REQUIRED ACTION:
Only a number is wanted: how many lines in the listing contain the word "block"?
Segment Open
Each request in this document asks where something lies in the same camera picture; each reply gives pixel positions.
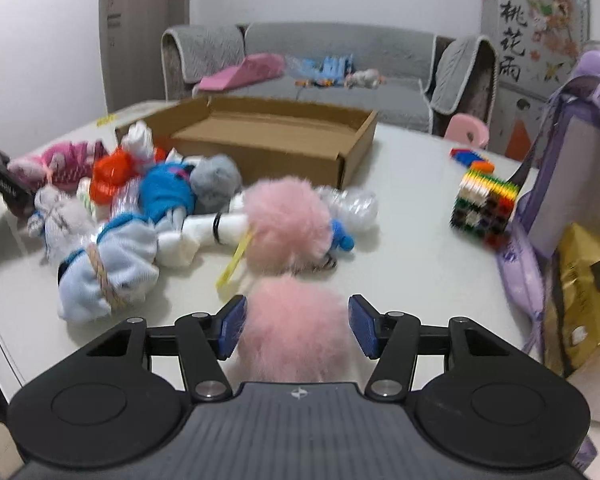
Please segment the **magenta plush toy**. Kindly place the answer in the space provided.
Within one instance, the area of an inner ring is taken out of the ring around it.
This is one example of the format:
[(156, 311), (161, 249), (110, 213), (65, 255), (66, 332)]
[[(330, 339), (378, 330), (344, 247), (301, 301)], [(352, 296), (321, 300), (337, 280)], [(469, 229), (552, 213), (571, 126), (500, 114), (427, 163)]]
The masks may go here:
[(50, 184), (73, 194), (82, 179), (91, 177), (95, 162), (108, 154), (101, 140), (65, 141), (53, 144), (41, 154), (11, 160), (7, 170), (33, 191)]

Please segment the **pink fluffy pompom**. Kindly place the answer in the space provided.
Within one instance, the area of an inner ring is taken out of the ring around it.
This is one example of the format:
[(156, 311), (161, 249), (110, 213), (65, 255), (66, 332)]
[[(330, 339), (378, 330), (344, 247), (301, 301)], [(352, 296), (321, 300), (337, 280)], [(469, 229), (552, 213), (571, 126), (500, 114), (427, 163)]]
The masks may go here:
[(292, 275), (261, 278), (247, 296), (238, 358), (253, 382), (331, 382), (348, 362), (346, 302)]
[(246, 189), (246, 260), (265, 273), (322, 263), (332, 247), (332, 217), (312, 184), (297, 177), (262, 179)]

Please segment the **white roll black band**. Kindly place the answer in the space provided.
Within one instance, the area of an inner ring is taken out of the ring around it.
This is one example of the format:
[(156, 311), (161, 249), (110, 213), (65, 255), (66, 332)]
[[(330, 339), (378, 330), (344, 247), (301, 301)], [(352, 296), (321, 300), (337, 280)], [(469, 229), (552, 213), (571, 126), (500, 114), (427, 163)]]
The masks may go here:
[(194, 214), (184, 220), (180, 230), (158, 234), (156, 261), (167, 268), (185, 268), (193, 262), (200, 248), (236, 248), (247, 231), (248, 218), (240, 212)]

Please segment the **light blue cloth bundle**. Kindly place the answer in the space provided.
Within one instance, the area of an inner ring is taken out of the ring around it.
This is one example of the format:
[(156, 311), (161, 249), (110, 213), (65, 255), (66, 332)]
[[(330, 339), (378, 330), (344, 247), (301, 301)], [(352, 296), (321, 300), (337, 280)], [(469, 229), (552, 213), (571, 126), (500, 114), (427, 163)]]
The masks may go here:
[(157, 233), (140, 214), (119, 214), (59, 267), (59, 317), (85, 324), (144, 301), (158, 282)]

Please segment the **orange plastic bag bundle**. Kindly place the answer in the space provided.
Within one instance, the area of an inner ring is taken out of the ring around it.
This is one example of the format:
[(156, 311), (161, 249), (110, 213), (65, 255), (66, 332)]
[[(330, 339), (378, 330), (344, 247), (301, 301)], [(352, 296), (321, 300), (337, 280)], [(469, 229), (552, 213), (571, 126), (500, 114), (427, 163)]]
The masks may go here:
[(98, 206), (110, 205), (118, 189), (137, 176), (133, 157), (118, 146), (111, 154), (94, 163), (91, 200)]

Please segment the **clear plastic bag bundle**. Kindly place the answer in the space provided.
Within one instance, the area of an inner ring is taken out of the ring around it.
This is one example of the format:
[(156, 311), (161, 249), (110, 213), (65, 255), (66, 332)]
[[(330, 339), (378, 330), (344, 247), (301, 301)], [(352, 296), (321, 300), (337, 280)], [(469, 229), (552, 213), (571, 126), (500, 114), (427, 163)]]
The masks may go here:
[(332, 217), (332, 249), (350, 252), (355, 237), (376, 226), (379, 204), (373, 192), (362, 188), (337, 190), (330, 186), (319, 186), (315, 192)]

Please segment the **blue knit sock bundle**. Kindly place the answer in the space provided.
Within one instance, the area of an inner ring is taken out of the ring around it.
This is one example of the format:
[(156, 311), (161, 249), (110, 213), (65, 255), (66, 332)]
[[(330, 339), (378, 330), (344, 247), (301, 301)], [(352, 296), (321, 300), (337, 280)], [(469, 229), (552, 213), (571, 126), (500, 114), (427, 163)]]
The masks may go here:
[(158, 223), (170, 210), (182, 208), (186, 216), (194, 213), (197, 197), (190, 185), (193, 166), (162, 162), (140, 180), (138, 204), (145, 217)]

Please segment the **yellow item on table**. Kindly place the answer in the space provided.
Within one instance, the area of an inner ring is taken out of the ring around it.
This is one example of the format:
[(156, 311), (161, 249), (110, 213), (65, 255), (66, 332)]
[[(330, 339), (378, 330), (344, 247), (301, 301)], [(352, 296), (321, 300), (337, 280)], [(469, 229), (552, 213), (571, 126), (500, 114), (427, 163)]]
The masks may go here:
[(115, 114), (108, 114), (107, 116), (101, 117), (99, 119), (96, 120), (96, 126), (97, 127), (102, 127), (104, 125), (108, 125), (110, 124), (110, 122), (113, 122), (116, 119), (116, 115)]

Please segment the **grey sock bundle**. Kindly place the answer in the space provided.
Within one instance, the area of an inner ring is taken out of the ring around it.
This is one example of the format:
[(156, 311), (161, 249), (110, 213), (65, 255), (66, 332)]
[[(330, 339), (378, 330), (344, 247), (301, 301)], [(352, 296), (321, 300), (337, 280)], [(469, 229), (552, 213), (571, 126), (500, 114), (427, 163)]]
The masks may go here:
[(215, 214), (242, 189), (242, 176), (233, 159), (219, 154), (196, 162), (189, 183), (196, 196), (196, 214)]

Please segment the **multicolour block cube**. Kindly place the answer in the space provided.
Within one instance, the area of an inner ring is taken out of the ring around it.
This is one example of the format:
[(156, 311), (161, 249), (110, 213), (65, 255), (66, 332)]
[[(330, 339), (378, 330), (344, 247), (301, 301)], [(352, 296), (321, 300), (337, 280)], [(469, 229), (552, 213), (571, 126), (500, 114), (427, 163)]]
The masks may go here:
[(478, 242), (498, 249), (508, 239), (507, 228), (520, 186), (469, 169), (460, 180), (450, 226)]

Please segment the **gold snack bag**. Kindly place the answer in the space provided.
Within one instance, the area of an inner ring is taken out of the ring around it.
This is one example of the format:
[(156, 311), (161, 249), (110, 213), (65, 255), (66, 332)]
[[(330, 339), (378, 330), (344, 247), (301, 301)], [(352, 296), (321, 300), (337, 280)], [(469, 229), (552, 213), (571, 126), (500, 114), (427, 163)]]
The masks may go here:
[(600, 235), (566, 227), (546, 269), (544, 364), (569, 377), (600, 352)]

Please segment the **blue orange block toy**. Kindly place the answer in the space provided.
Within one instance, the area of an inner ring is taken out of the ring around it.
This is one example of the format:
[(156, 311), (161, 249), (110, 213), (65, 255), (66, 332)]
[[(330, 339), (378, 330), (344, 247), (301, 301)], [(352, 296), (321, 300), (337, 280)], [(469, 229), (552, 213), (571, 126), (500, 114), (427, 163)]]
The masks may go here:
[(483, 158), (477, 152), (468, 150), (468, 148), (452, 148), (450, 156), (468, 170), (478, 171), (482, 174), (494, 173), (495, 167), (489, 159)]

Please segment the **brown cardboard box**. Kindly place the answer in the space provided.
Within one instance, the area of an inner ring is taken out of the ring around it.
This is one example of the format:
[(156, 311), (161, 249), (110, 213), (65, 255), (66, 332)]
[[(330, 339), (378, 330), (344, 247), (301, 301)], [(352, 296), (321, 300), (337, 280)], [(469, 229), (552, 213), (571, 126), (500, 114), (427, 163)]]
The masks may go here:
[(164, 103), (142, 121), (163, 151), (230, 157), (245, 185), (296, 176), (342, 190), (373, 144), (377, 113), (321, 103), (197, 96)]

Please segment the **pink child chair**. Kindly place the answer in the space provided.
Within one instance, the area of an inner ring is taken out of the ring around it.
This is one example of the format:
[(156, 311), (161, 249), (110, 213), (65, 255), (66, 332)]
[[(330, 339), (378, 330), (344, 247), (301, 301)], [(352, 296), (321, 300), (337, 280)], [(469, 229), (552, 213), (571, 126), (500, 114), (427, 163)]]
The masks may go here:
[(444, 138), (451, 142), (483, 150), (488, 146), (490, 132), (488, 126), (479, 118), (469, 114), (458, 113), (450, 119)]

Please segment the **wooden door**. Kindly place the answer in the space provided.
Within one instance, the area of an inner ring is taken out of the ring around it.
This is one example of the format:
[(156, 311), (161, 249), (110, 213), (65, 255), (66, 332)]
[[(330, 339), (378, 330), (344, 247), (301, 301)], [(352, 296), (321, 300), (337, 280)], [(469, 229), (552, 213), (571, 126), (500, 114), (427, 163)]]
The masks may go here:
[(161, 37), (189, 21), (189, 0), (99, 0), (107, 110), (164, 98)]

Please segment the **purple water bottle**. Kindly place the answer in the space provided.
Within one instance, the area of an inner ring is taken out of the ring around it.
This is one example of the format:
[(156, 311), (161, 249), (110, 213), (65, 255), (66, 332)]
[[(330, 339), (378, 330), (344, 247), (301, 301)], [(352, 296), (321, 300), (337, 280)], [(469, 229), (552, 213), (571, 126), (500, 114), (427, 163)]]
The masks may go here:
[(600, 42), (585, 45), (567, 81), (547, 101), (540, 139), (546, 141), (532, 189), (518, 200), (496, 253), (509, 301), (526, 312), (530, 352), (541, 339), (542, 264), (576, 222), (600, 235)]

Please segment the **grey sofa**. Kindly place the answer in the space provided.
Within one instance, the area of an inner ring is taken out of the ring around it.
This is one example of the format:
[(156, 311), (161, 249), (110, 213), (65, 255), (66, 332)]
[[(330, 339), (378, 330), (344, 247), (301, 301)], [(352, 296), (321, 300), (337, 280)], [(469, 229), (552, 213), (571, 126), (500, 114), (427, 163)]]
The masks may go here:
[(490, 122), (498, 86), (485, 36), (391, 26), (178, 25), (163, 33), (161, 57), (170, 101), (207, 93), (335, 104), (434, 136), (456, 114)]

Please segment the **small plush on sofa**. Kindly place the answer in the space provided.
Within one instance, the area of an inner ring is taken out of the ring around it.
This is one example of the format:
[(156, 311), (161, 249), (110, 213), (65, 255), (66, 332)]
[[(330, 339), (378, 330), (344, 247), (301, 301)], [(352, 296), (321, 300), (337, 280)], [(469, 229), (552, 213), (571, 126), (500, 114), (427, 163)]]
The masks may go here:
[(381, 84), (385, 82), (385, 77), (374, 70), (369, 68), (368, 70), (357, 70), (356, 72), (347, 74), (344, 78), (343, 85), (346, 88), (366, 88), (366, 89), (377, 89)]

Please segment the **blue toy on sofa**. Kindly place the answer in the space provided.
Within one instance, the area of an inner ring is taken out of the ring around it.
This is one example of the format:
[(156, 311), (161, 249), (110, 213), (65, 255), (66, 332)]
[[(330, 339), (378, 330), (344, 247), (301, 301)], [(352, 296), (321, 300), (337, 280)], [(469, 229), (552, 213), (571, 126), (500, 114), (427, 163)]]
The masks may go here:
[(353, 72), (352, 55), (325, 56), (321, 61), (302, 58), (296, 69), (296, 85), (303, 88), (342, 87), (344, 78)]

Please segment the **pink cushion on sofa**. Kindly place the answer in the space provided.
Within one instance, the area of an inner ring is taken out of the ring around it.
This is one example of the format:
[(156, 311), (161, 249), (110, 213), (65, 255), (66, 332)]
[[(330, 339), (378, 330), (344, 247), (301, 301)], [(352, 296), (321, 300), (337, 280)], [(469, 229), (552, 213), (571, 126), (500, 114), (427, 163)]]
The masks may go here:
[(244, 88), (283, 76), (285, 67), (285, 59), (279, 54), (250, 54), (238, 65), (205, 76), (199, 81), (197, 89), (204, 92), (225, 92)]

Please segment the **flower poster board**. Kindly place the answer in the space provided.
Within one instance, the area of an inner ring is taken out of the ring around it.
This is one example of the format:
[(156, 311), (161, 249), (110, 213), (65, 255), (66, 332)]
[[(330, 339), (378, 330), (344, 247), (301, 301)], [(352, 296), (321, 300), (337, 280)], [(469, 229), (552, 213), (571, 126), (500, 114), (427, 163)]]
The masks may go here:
Segment Closed
RESULT OF THIS EXERCISE:
2